这一次,他没有被动跟随。而是主动将印记的频率调至与碎片本体相同的脉动——这是极其危险的做法,因为主动调频会让印记活性飙升到峰值,而峰值正是转化程序的最佳触发窗口。但他需要再次进入碎片意识层,亲耳听到那个归零意志的完整表述。
冰冷感从胸口蔓延至全身。他的意识再次穿透了那层虚无之壁,来到了那片无边无际的黑暗中。
那个念头仍然在那里。和上次一样,纯粹、不带情感、无比清晰——“归零。”但这一次,秦川没有只是被动地接收这个念头,而是向它发出了一个反问。
“归零之后,归零是否也归零?”
黑暗沉默了一息。然后那个念头第一次出现了波动——不是愤怒,不是困惑,而是一种从无数纪元以来从未被问过的空白。它没有答案。因为归零机制从未被问过“归零之后”的问题。它的存在意义就是归零,归零结束就是新纪元,新纪元开始就是新一轮归零。归零从来不是终点——但在它的自我认知中,归零也不曾审视过自己。

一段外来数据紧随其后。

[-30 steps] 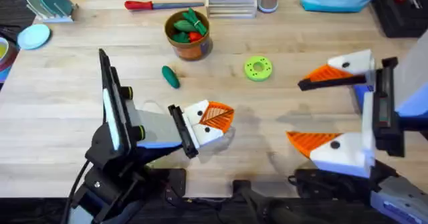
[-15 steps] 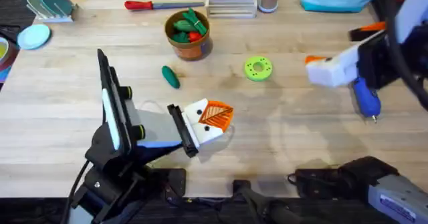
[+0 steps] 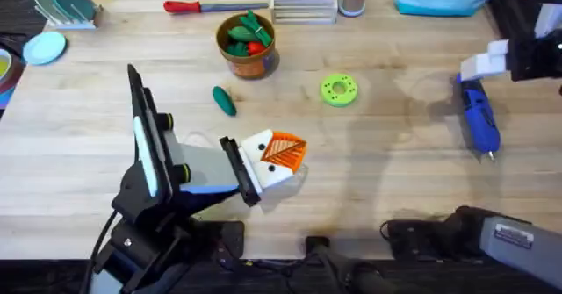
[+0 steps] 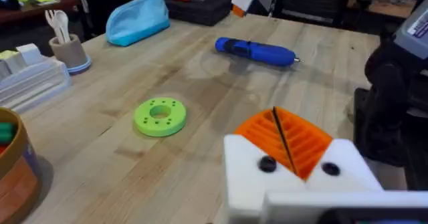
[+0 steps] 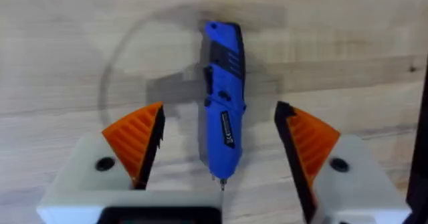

秦川感到那股冰冷感开始消退。碎片意识层正在关闭——不是拒绝他,而是陷入了某种从未有过的内部运算。他用最后一段清醒意识向那个念头留下了一句话:“若归零并非终点,你本身是否也是错误的一部分?”
然后他的意识被弹出碎片意识层。他猛地睁开眼睛,发现自己仍然坐在法阵正中央。手掌上的玉简安然无恙,胸口的印记平稳跳动着。欧阳矩从空洞边缘快步走下来,将手按在他肩膀上,问他发生了什么。秦川将反问“归零是否也归零”的过程复述了一遍。
欧阳矩沉默了片刻,然后将天平放在秦川面前。天平底座上浮现出历代容器转化节点的数据记录——每一个容器转化前,碎片活性都会出现一次极短暂的停顿。那个停顿,历代容器都错过了——因为他们从未在转化前问碎片任何问题,只是在碎片苏醒时本能地抵抗。而秦川刚才对碎片提出的那个问题,将那个停顿拉长了数倍。不是对抗,是逻辑悖论。归零机制无法处理“自我归零”的递归问题。
“你不是在对抗终焉。你是在逼它面对自己。”欧阳矩将天平底座上的数据调出来,在秦川面前放大,“这个停顿窗口,就是关门的最佳时机。碎片在处理递归悖论时,预判模拟器会短暂失效。历代容器从来没有在这个窗口出手过——因为没人知道它存在。你发现了它。”
秦川低头看着天平上那个短暂的停顿窗口。历代容器转化节点数据中,每一个转化峰值前都有一段极细的空白——不是零,是没有数据。碎片在那个瞬间停止了对外界的一切感知与计算,被自己的逻辑悖论困住了。关门之法的执行时机,应该卡在这个窗口之内——利用碎片自我停滞的那一瞬间,完成封印核心的反向锁定。
赵伯从空洞边缘下来,将铜灯放在法阵旁边。老人的眼眶微微泛红。他感应到了刚才碎片意识层中发生的一切。
“万年来,我们一直在对抗终焉。对抗了无数代,封印了无数次,没有人想过问它一句话。你小子——问它‘你怕不怕自己’。阿兹克尔也被你问过一次。至尊们万年做不到的事,你问了两句话就做到了。”